Yeah the image I’m using is recent:

Deployment Status
  Registry   = registry-1.docker.io
  Repository = flyio/postgres
  Tag        = 14.1
  Version    = v0.0.14

I’ll make a dumb Node app and deploy it to see how it behaves.

I made this project and the error is happening when deployed on Fly too.
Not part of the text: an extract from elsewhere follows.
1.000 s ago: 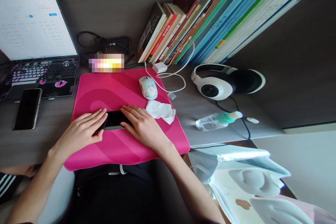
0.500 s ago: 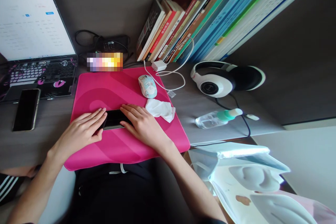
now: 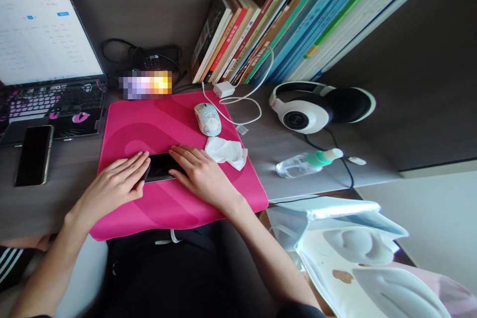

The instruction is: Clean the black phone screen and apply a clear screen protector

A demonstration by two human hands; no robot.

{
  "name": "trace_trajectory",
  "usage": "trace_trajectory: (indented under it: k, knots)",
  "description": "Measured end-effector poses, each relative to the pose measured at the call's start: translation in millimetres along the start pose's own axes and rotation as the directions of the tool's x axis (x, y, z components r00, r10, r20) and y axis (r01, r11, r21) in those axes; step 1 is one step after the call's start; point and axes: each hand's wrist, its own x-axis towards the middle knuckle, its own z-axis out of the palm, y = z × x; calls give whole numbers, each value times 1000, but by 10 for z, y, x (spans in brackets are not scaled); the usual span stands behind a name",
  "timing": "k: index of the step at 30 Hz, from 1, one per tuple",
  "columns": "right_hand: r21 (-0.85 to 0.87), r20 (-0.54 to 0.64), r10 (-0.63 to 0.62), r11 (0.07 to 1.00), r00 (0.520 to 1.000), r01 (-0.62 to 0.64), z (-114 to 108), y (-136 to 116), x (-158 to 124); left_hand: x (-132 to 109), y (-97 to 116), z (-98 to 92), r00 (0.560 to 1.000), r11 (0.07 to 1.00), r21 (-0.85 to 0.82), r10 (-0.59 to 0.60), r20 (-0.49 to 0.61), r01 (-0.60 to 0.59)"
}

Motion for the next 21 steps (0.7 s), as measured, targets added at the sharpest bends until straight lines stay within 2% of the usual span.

This is the repo with the Fastify app.

The error:

2022-03-02T02:51:43Z app[b42312ba] mia [info]PG REMOVE
2022-03-02T02:58:36Z app[b42312ba] mia [info]node:events:498
2022-03-02T02:58:36Z app[b42312ba] mia [info]      throw er; // Unhandled 'error' event
2022-03-02T02:58:36Z app[b42312ba] mia [info]      ^
2022-03-02T02:58:36Z app[b42312ba] mia [info]Error: Connection terminated unexpectedly
2022-03-02T02:58:36Z app[b42312ba] mia [info]    at Connection.<anonymous> (/workspace/node_modules/pg/lib/client.js:132:73)
2022-03-02T02:58:36Z app[b42312ba] mia [info]    at Object.onceWrapper (node:events:639:28)
2022-03-02T02:58:36Z app[b42312ba] mia [info]    at Connection.emit (node:events:520:28)
2022-03-02T02:58:36Z app[b42312ba] mia [info]    at Socket.<anonymous> (/workspace/node_modules/pg/lib/connection.js:107:12)
2022-03-02T02:58:36Z app[b42312ba] mia [info]    at Socket.emit (node:events:532:35)
2022-03-02T02:58:36Z app[b42312ba] mia [info]    at endReadableNT (node:internal/streams/readable:1346:12)
2022-03-02T02:58:36Z app[b42312ba] mia [info]    at processTicksAndRejections (node:internal/process/task_queues:83:21)
2022-03-02T02:58:36Z app[b42312ba] mia [info]Emitted 'error' event on Client instance at:
2022-03-02T02:58:36Z app[b42312ba] mia [info]    at Client._handleErrorEvent (/workspace/node_modules/pg/lib/client.js:319:10)
2022-03-02T02:58:36Z app[b42312ba] mia [info]    at Connection.<anonymous> (/workspace/node_modules/pg/lib/client.js:149:16)
2022-03-02T02:58:36Z app[b42312ba] mia [info]    at Object.onceWrapper (node:events:639:28)
2022-03-02T02:58:36Z app[b42312ba] mia [info]    [... lines matching original stack trace ...]
2022-03-02T02:58:36Z app[b42312ba] mia [info]    at processTicksAndRejections (node:internal/process/task_queues:83:21)

There’s a 4 year old issue on the pg repo which seems to suggest this happens on idle connections.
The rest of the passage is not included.